Exercise description. Write out again, exactly as they stand, the line that includes "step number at" and all remaining lines of the entries.

Data.
+ + + +

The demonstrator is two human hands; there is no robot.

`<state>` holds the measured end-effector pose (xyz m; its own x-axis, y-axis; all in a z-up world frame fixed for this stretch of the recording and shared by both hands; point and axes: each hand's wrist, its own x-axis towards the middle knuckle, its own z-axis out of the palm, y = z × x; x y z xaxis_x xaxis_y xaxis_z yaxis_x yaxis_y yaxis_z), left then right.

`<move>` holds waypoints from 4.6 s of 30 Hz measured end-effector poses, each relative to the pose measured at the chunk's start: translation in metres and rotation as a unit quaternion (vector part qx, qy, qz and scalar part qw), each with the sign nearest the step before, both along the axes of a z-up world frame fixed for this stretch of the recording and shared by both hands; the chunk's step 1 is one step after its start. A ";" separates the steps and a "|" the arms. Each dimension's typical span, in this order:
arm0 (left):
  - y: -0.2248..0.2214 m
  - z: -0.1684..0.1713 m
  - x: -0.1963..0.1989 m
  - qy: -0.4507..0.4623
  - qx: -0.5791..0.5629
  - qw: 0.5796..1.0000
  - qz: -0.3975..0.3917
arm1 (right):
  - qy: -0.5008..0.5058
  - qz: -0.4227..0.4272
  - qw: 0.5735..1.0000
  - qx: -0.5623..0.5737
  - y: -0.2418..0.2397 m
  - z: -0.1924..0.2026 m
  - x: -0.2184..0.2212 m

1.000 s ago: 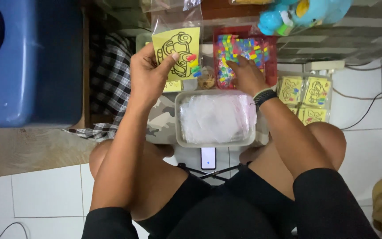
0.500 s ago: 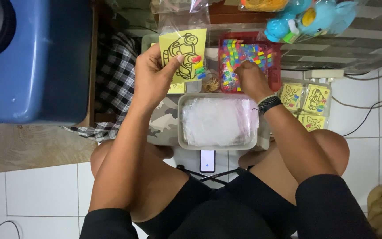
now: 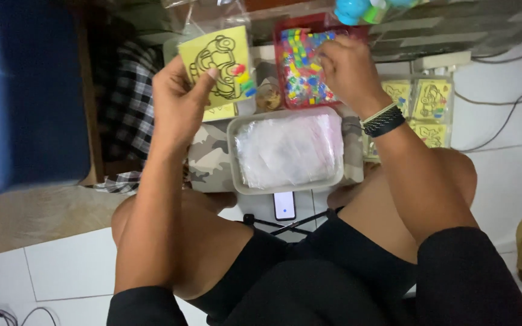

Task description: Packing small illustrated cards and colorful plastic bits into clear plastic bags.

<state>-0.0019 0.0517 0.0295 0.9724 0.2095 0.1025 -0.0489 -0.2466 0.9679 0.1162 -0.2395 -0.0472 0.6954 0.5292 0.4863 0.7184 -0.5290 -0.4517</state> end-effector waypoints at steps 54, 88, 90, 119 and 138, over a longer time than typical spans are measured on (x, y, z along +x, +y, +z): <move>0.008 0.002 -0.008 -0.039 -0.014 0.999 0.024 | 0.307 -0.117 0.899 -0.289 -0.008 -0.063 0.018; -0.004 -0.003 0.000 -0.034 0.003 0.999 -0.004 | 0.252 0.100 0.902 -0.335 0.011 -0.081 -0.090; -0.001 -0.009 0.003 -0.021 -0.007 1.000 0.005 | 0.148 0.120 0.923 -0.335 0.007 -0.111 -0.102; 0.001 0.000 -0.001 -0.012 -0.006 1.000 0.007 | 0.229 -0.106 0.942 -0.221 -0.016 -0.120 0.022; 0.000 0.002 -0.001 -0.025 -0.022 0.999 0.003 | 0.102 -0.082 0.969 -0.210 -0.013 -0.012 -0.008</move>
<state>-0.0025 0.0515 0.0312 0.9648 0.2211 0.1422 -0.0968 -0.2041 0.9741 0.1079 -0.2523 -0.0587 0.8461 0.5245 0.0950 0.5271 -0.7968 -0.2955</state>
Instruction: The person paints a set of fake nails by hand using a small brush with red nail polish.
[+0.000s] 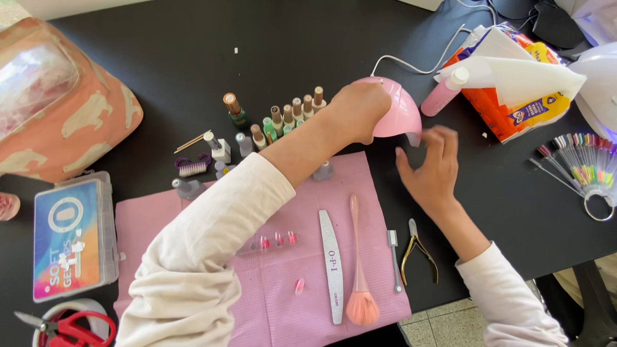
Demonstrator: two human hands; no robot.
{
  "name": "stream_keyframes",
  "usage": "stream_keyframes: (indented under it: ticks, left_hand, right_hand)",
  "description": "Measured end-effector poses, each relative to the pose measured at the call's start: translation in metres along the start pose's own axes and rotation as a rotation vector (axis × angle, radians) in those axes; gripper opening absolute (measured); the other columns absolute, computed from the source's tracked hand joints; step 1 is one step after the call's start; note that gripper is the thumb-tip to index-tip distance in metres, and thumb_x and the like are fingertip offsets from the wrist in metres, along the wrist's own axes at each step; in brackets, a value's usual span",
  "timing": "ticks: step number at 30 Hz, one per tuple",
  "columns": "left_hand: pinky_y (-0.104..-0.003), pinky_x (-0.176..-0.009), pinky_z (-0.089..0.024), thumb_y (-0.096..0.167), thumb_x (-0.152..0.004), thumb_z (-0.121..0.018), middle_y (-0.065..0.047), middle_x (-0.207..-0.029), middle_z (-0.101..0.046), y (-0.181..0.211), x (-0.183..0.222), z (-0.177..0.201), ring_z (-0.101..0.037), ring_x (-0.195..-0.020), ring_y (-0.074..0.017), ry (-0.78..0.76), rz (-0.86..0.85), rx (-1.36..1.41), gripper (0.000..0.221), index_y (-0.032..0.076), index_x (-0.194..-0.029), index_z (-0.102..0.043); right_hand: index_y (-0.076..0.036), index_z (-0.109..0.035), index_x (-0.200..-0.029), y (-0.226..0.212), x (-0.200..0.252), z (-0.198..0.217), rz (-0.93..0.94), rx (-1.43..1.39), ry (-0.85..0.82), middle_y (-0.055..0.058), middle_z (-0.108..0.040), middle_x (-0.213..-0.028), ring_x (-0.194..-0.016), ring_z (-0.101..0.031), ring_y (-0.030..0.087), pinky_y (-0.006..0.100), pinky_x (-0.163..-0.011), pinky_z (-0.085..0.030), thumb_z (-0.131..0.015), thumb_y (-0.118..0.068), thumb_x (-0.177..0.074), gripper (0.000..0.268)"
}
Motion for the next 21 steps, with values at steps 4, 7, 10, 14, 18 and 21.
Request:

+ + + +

Task solution.
  "timing": "ticks: step number at 30 Hz, one per tuple",
  "columns": "left_hand: pinky_y (-0.104..-0.003), pinky_x (-0.176..-0.009), pinky_z (-0.089..0.024), thumb_y (-0.096..0.167), thumb_x (-0.152..0.004), thumb_z (-0.121..0.018), middle_y (-0.065..0.047), middle_x (-0.207..-0.029), middle_z (-0.101..0.046), y (-0.181..0.211), x (-0.183..0.222), z (-0.177..0.201), ring_z (-0.101..0.037), ring_x (-0.195..-0.020), ring_y (-0.074..0.017), ry (-0.78..0.76), rz (-0.86..0.85), rx (-1.36..1.41), gripper (0.000..0.221), index_y (-0.032..0.076), index_x (-0.194..-0.029), index_z (-0.102..0.043); right_hand: index_y (-0.076..0.036), index_z (-0.109..0.035), index_x (-0.200..-0.029), y (-0.226..0.212), x (-0.200..0.252), z (-0.198..0.217), rz (-0.93..0.94), rx (-1.43..1.39), ry (-0.85..0.82), middle_y (-0.055..0.058), middle_z (-0.108..0.040), middle_x (-0.213..-0.028), ring_x (-0.194..-0.016), ring_z (-0.101..0.031), ring_y (-0.030..0.087), pinky_y (-0.006..0.100), pinky_x (-0.163..-0.011), pinky_z (-0.085..0.030), thumb_z (-0.131..0.015), thumb_y (-0.118..0.068), thumb_x (-0.177..0.074), gripper (0.000..0.268)"
}
Motion for the next 21 steps, with values at steps 4, 7, 10, 14, 18 and 21.
Request:

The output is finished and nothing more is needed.